Por que o preço da cesta básica varia nos municípios?
Segundo o professor, cada cidade tem o seu próprio padrão de consumo. A cesta básica da Serra Gaúcha, por exemplo, espelha o que as pessoas consomem nas proximidades. “Aqui na nossa região a gente tem a compra de capeletti, pão caseiro e salame. Até o popular cacetinho tem um peso muito maior na nossa alimentação, então, qualquer variação nesses itens acaba impactando na cesta básica”, exemplifica.
Ele destaca que no próprio Rio Grande do Sul há diferenciais de consumo de vários itens. “As regiões têm padrões diferentes e também apresentam distâncias distintas em relação à origem e produção, e isso vai impactar tanto na oferta, como no frete”, aponta.
O que deve acontecer para queda nos preços?
De acordo com o economista, primeiro é preciso ter estabilidade no cenário econômico. “Se não houver, precisamos saber que isso vai permanecer e temos que aumentar os níveis de produção para suprir tanto a demanda interna, quanto externa”, sustenta.
O professor da UCS também frisa que vai ser preciso ter uma estabilização em termos de renda dos trabalhadores. “Para que a cesta e os alimentos sejam consumidos, eles vão necessitar que novas safras sejam plantadas e colhidas.

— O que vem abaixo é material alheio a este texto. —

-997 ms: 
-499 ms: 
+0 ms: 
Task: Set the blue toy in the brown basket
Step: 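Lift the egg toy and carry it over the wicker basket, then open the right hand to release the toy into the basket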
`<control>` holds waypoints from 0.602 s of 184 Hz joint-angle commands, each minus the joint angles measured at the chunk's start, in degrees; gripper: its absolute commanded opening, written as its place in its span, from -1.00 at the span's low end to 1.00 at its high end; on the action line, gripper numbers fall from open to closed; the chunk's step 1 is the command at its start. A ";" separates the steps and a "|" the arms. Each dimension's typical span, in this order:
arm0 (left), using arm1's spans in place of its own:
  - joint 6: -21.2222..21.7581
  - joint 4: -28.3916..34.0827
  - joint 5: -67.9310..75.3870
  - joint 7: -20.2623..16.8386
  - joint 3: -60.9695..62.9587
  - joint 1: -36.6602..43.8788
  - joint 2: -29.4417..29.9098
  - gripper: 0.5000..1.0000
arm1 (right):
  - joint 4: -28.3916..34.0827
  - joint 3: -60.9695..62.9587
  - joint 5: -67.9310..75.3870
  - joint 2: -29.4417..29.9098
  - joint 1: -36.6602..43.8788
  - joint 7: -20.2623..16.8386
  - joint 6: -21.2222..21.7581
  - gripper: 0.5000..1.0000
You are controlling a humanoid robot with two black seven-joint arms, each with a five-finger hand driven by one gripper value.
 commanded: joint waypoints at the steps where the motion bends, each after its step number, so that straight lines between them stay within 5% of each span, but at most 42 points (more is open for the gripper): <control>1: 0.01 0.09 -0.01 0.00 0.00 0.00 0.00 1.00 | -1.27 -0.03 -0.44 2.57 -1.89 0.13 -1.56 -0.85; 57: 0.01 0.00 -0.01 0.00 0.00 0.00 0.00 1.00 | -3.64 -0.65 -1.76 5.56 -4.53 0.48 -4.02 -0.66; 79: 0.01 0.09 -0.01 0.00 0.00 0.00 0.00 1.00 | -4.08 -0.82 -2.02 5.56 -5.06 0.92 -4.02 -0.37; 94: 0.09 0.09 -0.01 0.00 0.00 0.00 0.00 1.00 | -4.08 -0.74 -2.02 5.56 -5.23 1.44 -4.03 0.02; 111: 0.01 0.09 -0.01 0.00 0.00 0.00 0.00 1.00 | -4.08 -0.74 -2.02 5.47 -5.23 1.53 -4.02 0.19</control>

Esse aumento de oferta vai recuar o preço. Por exemplo, no forte da desvalorização, um pacote de arroz de 5kg chegou a custar R$ 40. Hoje se compra o mesmo por R$ 15. Houve uma variação de R$ 25 a menos, então a queda dos valores demanda essa estabilização na oferta”, garante.
Para Ness, também seria necessário que o país investisse principalmente nos grãos, além de aumentar a estocagem deste produto. “Os Estados Unidos têm cinco safras estocadas, ele sempre faz o descarte de uma e compra outra. O governo mantém estoques regulares, que são utilizados para estabilizar os preços no período de entressafra. É feita essa política agrícola que traz estabilização para os consumidores e também para os produtores”, descreve.
Em relação à produção de carne, leite e ovos, o economista assegura que depende de ter ração de boa qualidade e no momento do inverno poder suprir o rebanho com uma quantidade de alimento suficiente. “Para que você não tenha uma queda na produção leiteira tão intensa, além de manter regularidade na produção de ovos, de carnes de frango, suína e também bovina”, finaliza.